--- START ---

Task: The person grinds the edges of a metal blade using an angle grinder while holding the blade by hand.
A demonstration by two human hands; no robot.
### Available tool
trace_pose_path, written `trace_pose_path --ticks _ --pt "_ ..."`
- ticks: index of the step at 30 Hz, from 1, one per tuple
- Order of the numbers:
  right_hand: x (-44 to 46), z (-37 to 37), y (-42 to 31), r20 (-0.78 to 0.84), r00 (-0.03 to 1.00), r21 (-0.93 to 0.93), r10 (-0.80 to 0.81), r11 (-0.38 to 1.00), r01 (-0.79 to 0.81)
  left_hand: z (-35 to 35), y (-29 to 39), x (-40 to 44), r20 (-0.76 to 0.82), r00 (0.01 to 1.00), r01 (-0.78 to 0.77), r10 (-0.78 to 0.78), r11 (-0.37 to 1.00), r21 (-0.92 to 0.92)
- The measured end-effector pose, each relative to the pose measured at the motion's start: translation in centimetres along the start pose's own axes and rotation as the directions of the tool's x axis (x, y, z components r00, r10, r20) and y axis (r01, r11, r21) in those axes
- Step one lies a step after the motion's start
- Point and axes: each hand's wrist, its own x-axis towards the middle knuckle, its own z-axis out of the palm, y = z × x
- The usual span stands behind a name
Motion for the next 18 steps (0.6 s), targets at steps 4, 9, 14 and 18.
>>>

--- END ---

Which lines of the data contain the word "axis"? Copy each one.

**Answer:**
- The measured end-effector pose, each relative to the pose measured at the motion's start: translation in centimetres along the start pose's own axes and rotation as the directions of the tool's x axis (x, y, z components r00, r10, r20) and y axis (r01, r11, r21) in those axes
- Point and axes: each hand's wrist, its own x-axis towards the middle knuckle, its own z-axis out of the palm, y = z × x

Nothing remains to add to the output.